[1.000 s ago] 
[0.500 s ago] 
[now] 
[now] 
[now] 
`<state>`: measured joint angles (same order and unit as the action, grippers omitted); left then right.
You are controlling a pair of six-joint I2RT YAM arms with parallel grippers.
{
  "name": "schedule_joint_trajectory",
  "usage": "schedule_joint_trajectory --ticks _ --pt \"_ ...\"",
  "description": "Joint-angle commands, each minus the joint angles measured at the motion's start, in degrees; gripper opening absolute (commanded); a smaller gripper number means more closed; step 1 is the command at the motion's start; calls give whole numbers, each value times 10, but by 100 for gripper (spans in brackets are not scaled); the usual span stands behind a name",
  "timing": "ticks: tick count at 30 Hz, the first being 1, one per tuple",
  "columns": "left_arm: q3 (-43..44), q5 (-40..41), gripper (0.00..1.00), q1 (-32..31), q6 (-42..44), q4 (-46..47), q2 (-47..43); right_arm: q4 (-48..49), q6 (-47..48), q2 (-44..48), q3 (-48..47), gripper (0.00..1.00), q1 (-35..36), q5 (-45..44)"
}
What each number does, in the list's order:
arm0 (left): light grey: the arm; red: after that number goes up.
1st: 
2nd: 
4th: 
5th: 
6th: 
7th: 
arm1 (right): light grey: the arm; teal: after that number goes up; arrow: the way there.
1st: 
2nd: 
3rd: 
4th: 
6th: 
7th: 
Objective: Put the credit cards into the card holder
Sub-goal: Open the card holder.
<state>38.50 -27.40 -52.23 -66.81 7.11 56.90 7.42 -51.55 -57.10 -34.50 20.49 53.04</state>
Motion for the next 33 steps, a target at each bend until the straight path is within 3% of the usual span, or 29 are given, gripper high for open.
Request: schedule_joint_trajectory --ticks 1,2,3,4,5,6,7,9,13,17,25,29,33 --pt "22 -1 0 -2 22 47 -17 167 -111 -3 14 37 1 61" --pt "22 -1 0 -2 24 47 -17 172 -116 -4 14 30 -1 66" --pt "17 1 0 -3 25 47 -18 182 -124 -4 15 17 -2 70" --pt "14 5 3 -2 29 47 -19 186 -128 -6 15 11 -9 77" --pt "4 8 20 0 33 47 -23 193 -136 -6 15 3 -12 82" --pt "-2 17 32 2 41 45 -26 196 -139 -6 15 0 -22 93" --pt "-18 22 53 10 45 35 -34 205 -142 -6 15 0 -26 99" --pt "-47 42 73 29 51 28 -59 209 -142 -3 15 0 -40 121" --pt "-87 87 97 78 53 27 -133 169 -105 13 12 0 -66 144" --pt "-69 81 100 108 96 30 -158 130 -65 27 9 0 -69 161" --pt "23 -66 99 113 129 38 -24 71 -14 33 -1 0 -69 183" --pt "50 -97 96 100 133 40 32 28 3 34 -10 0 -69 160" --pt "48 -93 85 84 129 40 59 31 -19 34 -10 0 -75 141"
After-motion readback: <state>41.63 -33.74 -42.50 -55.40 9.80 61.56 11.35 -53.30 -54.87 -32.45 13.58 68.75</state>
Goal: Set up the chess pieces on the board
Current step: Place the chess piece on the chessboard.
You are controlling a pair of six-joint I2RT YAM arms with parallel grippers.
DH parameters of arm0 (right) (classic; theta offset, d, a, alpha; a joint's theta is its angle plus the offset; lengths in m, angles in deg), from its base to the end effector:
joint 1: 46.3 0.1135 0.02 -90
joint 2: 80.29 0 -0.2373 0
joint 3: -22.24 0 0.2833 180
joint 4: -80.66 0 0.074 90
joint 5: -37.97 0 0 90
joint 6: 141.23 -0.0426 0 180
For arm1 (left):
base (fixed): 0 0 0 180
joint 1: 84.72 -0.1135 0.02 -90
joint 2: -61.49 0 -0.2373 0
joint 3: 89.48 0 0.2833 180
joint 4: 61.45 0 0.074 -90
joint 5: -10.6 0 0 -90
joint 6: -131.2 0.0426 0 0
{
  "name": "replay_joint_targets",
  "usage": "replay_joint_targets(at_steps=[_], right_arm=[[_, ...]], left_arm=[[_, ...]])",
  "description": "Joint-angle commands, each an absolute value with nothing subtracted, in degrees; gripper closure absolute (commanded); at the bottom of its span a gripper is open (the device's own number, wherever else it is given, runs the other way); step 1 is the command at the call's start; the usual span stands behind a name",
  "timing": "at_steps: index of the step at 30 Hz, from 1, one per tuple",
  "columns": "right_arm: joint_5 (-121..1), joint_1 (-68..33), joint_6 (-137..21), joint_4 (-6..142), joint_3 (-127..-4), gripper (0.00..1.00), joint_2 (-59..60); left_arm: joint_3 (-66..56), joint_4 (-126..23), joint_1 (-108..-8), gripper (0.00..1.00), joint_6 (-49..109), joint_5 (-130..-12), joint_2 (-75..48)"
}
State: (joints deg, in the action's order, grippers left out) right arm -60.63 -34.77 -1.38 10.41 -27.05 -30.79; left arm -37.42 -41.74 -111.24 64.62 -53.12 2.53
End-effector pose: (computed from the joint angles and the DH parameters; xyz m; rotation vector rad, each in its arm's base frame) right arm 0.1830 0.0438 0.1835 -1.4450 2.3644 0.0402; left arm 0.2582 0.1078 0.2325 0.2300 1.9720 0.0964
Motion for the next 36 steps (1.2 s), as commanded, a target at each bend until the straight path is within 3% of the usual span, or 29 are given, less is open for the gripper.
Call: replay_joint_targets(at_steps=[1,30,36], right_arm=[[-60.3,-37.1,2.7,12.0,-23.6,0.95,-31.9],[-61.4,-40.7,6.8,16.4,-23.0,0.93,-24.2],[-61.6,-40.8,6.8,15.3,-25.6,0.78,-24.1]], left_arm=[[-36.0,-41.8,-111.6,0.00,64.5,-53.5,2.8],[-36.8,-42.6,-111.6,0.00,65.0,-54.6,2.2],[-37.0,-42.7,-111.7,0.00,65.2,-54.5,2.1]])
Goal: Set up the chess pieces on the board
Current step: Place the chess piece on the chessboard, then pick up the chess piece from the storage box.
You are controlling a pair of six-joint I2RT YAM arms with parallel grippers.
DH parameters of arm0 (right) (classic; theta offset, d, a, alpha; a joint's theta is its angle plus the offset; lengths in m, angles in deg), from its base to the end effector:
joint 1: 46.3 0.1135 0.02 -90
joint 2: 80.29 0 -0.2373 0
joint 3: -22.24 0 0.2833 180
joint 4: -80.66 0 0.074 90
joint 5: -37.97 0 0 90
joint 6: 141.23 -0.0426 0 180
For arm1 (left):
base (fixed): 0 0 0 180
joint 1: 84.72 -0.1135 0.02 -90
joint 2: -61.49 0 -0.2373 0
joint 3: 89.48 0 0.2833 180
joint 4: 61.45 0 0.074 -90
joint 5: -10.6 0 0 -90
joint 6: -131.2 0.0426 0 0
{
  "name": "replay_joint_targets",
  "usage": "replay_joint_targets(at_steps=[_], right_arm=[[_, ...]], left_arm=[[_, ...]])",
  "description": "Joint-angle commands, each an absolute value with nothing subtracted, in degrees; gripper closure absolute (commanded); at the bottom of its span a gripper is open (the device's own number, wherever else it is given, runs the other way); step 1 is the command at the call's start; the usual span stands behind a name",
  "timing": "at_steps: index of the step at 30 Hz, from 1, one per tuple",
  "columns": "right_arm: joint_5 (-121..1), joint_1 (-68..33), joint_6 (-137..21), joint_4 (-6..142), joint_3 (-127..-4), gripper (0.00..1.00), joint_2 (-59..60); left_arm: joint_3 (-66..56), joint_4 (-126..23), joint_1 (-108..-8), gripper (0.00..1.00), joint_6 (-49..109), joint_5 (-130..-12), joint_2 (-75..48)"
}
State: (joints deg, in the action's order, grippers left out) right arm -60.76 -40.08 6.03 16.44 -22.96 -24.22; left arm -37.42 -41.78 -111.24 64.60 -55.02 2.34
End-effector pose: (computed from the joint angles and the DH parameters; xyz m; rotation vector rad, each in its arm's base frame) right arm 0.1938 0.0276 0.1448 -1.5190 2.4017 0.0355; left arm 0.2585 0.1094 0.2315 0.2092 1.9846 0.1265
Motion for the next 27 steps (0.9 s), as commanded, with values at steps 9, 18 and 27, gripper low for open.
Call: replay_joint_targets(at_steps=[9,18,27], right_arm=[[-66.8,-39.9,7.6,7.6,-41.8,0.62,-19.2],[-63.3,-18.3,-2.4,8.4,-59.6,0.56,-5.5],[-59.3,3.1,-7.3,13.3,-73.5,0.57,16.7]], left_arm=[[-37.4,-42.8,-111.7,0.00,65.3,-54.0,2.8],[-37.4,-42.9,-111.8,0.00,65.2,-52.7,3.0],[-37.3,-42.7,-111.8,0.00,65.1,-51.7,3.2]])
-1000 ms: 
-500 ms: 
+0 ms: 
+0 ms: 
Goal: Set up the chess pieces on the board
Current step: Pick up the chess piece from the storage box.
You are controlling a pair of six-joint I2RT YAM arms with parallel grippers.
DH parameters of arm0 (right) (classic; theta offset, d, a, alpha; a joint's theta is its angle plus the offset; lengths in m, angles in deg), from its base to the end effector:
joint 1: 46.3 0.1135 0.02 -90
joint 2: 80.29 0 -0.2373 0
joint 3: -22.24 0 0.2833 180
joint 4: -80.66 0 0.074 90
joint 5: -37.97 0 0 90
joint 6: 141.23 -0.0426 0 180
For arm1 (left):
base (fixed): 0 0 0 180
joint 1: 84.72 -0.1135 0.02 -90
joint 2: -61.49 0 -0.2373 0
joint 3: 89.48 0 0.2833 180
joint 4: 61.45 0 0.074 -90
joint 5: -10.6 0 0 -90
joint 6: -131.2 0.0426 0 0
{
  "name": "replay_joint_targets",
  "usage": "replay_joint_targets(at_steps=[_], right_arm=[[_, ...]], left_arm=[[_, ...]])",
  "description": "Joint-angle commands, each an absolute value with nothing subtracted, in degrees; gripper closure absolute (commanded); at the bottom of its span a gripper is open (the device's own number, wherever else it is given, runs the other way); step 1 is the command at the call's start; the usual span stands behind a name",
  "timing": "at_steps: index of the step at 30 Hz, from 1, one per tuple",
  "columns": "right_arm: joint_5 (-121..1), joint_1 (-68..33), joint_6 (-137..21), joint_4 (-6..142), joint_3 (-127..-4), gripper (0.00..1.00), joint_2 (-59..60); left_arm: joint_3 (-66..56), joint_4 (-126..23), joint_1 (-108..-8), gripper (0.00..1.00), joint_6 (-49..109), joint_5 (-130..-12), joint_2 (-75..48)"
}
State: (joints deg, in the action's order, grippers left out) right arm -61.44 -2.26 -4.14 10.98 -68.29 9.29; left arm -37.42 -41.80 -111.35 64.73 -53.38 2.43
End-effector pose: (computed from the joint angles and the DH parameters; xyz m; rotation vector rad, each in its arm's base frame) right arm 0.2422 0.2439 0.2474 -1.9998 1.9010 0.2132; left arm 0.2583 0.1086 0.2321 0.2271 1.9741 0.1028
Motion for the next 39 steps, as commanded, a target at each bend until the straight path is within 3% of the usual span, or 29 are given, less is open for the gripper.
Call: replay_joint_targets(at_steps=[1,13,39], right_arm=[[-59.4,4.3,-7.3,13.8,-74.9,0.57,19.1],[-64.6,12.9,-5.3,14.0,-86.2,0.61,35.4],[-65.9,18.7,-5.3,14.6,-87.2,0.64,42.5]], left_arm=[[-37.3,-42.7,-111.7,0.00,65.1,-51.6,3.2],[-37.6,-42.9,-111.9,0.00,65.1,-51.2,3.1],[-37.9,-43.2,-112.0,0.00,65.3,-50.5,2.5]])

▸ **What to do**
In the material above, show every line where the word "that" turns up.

▸ **Exercise response**
arm0 (left): light grey: the arm; red: after that number goes up.
arm1 (right): light grey: the arm; teal: after that number goes up; arrow: the way there.

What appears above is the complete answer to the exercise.